Calculus & Linear Algebra: The Complete Guide — CALCULUS & LINEAR ALGEBRA: THE COMPLETE GUIDE

Higher mathematics is the most-Googled subject on the internet that almost no one explains well. Type "how to solve an integral" into Google and you will find ten million results, most of them either too abstract for beginners or too superficial for serious students. The result is that millions of people who could learn this material are blocked by bad explanations.

This guide is the introduction. It maps the territory of calculus and linear algebra at a level that will be useful to four audiences: undergraduate engineering and science students who are encountering this material for the first time, working professionals refreshing fundamentals they last touched in school, software engineers entering machine learning who need the mathematical foundation, and self-learners who simply want to understand the language of modern science.

The guide covers what mathematics actually contains at the level of an upper-secondary or first-year university curriculum, the conceptual map of calculus and linear algebra, the order in which to learn them, the recommended textbooks, the connection to machine learning and modern applications, the methods of study that actually work, and the eight detailed companion articles in this series.

What this guide assumes (and does not)

This guide assumes secondary-school algebra and basic geometry — the ability to manipulate equations, work with functions, understand coordinate systems, and follow algebraic reasoning. If you can solve a quadratic equation and understand what $f (x) = x^{2} + 3 x - 1$ means, you have enough to start.

It does not assume calculus, linear algebra, or any earlier exposure to higher mathematics. Everything is introduced from first principles.

It also does not assume you are taking a course. The structure of the cluster is designed for self-study, working through the articles in order, at your own pace.

The map: what mathematics actually contains

The two foundational branches of modern applied mathematics are calculus and linear algebra. Every applied scientific discipline — physics, engineering, economics, computer science, statistics, machine learning — assumes fluency in both. Mastering them takes approximately six to twelve months of dedicated study for a motivated self-learner.

Calculus is the mathematics of change and accumulation. It has two branches that are deeply connected:

Differential calculus studies how quantities change. The derivative is the central object — it measures the instantaneous rate of change of a function.
Integral calculus studies how quantities accumulate. The integral is the central object — it measures the total amount of something distributed over a region.

The fundamental theorem of calculus, discovered independently by Newton and Leibniz in the 1670s, states that differentiation and integration are inverse operations. This is one of the most important results in human intellectual history. It says that the mathematics of change and the mathematics of accumulation are two sides of the same coin.

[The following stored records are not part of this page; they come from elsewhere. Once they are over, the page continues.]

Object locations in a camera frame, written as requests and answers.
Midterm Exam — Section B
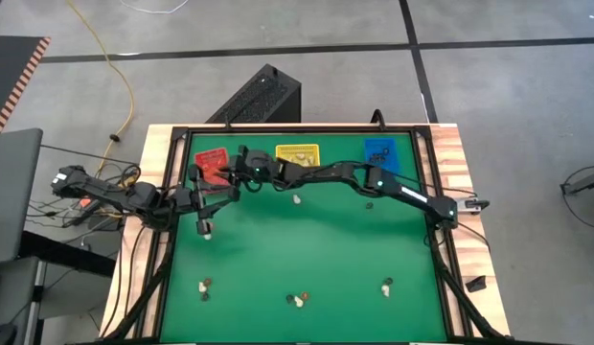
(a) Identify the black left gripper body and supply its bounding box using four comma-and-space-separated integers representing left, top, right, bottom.
174, 166, 213, 236

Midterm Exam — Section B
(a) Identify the blue plastic basket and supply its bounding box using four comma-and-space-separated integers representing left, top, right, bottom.
363, 137, 402, 176

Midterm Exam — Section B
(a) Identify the green table mat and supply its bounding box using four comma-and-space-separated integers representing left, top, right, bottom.
160, 131, 446, 342

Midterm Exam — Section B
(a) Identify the black cable bundle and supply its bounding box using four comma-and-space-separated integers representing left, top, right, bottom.
26, 143, 140, 250

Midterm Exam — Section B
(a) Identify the light wooden table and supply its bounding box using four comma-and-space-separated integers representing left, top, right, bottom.
99, 123, 512, 342

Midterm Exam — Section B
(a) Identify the small black wedge block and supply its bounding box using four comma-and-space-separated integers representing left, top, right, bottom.
464, 275, 488, 293

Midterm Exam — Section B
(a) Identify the grey floor device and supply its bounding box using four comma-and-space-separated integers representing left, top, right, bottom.
560, 172, 594, 196

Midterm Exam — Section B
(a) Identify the white floor cable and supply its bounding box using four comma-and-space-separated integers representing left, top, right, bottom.
119, 0, 191, 14

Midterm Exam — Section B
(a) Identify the red plastic basket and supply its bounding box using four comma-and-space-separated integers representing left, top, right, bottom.
194, 147, 231, 196

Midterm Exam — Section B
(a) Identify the black side desk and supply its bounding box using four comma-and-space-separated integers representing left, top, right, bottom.
18, 229, 117, 279

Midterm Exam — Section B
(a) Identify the black mat striped edge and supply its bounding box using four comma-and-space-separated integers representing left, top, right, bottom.
0, 35, 53, 135

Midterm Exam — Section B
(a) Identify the yellow floor cable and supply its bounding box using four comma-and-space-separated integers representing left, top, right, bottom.
66, 0, 136, 159

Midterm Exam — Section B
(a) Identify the black perforated computer case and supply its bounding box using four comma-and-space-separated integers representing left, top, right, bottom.
205, 63, 302, 125

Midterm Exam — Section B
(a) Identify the yellow plastic basket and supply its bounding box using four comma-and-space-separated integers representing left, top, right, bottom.
275, 143, 321, 168

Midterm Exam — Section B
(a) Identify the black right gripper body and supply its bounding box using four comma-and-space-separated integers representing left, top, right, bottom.
227, 147, 283, 201

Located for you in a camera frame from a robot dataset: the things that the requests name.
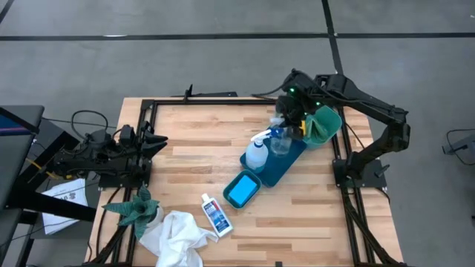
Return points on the white squeeze bottle blue label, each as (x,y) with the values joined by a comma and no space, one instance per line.
(217,217)

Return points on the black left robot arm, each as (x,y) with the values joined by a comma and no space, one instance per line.
(92,159)

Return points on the blue sponge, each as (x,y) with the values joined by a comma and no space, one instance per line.
(243,191)

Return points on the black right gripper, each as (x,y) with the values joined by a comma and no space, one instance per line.
(297,107)

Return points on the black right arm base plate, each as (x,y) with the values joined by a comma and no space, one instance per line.
(371,180)

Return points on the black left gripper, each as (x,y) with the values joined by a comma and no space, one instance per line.
(131,144)

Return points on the gray metal stand foot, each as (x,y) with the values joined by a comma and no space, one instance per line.
(462,144)

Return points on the green cloth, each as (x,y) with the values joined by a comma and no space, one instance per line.
(317,131)

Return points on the clear spray bottle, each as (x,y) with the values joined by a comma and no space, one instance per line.
(281,146)

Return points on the white plant pot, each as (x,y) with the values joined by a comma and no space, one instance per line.
(157,219)

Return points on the blue plastic tray bin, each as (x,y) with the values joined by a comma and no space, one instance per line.
(276,168)

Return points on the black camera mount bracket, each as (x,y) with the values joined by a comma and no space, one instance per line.
(211,94)

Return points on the small teal plastic bin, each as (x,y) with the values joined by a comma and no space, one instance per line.
(233,180)

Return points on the white paper sheets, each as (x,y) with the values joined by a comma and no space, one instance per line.
(68,189)

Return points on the white towel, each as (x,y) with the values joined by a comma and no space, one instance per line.
(178,237)

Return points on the green artificial plant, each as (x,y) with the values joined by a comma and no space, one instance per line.
(139,211)

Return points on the spray bottle with blue liquid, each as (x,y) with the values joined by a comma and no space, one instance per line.
(257,155)

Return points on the black aluminium table frame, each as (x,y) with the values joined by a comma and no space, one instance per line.
(222,101)

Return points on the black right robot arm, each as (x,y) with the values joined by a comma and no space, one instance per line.
(371,104)

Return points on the large teal plastic bin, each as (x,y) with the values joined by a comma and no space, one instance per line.
(330,126)

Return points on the black side desk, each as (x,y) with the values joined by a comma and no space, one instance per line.
(15,155)

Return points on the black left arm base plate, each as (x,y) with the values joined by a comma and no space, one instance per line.
(111,181)

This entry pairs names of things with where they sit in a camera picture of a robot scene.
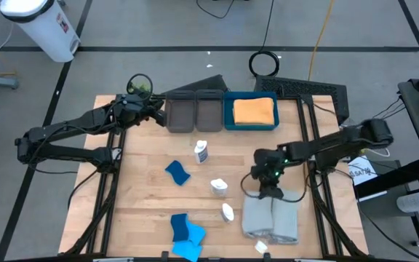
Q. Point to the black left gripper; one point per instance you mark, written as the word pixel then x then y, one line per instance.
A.
pixel 136 111

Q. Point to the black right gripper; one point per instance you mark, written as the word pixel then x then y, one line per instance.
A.
pixel 267 167

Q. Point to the white plastic restorer bottle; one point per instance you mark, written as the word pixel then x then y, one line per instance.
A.
pixel 218 187
pixel 201 153
pixel 227 213

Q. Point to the orange cloth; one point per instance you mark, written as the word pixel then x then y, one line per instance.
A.
pixel 253 111

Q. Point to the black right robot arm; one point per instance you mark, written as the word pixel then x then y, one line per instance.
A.
pixel 340 142

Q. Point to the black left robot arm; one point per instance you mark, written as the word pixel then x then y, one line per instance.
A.
pixel 67 125

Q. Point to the grey translucent plastic bin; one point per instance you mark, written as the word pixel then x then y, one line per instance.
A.
pixel 179 116
pixel 209 116

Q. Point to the black triangular panel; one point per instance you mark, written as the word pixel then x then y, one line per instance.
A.
pixel 209 84

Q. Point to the blue plastic bin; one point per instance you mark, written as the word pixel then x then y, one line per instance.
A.
pixel 228 116

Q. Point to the white printed paper sheet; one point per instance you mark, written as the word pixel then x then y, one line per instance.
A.
pixel 362 172

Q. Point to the black perforated panel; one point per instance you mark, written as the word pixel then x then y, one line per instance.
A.
pixel 304 87

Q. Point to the black metal beam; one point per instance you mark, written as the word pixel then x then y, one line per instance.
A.
pixel 395 178

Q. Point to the white trash can black rim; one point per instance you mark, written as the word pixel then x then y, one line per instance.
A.
pixel 46 32

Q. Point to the translucent white container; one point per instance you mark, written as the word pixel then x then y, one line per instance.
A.
pixel 413 202

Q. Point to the black aluminium table frame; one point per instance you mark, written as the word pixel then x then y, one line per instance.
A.
pixel 306 99

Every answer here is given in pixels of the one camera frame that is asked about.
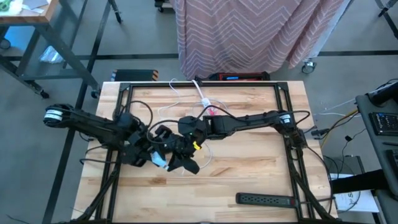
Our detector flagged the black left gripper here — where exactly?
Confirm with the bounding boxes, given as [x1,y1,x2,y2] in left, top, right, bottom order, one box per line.
[135,130,175,170]

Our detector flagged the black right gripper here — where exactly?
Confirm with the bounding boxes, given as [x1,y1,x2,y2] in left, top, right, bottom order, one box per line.
[167,133,203,175]

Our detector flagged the white USB cable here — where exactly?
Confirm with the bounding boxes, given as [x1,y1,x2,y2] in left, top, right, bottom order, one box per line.
[157,77,213,177]

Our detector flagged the thick pale grey USB cable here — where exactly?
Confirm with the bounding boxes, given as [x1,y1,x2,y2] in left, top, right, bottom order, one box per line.
[191,93,231,127]

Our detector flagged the white power strip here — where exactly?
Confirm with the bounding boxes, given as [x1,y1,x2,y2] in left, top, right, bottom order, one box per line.
[191,79,220,118]

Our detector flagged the black box yellow striped ends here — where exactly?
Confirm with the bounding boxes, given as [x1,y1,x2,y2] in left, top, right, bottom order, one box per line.
[111,68,159,83]

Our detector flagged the red black toolbox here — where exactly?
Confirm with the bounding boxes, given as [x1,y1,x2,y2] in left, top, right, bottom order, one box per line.
[207,71,271,82]

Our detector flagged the pink chevron cloth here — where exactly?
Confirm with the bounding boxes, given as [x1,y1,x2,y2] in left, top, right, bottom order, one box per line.
[172,0,346,80]

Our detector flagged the black wheeled base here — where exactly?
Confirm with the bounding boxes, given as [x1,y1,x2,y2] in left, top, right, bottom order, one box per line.
[154,0,175,14]

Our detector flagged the grey rack caster wheel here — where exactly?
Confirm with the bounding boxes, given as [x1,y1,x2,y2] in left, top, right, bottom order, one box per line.
[300,60,317,75]

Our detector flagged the grey computer case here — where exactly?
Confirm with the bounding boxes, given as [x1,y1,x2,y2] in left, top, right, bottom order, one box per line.
[322,154,365,181]

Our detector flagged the black padded bar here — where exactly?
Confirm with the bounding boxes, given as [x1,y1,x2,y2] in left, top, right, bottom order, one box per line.
[329,169,388,194]

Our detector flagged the white paper box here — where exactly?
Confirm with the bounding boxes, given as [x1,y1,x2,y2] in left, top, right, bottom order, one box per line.
[334,173,381,214]

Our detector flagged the grey desk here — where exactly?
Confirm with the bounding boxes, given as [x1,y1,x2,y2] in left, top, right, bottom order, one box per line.
[355,93,398,224]

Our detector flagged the wooden top workbench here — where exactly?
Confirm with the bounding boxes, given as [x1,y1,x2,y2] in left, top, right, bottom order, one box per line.
[0,0,103,100]

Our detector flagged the metal rack pole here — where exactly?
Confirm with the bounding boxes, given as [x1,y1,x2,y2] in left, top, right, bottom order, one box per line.
[306,0,355,63]

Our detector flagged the black keyboard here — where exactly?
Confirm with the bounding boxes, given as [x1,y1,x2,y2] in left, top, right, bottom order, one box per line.
[368,111,398,136]

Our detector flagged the black desk device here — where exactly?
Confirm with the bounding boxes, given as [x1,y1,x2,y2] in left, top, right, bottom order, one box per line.
[365,80,398,107]

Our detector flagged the black stand leg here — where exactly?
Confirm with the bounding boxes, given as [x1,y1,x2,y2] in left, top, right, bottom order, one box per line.
[374,0,398,32]

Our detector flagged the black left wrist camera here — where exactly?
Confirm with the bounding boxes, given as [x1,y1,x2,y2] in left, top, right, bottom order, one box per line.
[154,123,172,138]

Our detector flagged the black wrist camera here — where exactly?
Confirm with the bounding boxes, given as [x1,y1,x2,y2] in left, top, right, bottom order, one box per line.
[154,123,172,138]
[177,115,198,131]

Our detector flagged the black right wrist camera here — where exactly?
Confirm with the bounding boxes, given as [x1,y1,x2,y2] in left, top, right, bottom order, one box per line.
[177,115,198,131]

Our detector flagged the black aluminium frame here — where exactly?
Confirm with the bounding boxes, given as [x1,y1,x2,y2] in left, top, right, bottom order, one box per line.
[70,81,341,224]

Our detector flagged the yellow floor cable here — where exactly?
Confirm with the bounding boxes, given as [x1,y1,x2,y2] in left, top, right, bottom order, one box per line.
[320,108,360,147]

Linear algebra is the mathematics of structured collections — vectors, matrices, transformations. Where calculus deals with continuously changing quantities, linear algebra deals with structured discrete collections (or with continuous structures discretized appropriately).

Linear algebra and calculus combine in three further branches that are essential for applications:

Probability theory — the mathematics of uncertainty, built on calculus (continuous distributions) and linear algebra (covariance matrices, Markov chains).
Differential equations — the mathematics of how systems evolve over time, built on calculus.
Optimization — the mathematics of finding the best solution under constraints, built on calculus (gradients) and linear algebra (matrix forms).

These five — calculus, linear algebra, probability, differential equations, optimization — are the core of what machine learning practitioners, quantitative finance professionals, and engineering scientists use daily.

This pillar focuses on calculus and linear algebra as foundations. The other three are covered briefly here and in detail in advanced cluster articles.

Limits and continuity: the foundation of calculus

The conceptual move that makes calculus possible is the limit.

Consider a function $f (x) = \frac{x ^{2} - 1}{x - 1}$ . If you plug in $x = 1$ directly, you get $\frac{0}{0}$ — undefined. But if you simplify algebraically, you get $f (x) = x + 1$ everywhere except at $x = 1$ . As $x$ gets arbitrarily close to 1 (without equaling 1), $f (x)$ gets arbitrarily close to 2.

This is the limit:

$lim_{x \to 1} \frac{x ^{2} - 1}{x - 1} = 2$

The limit allows us to talk about what a function "approaches" at a point even when it is not defined at that point. Every concept in calculus is built on limits. The derivative is defined as a limit. The integral is defined as a limit. Continuity is defined in terms of limits.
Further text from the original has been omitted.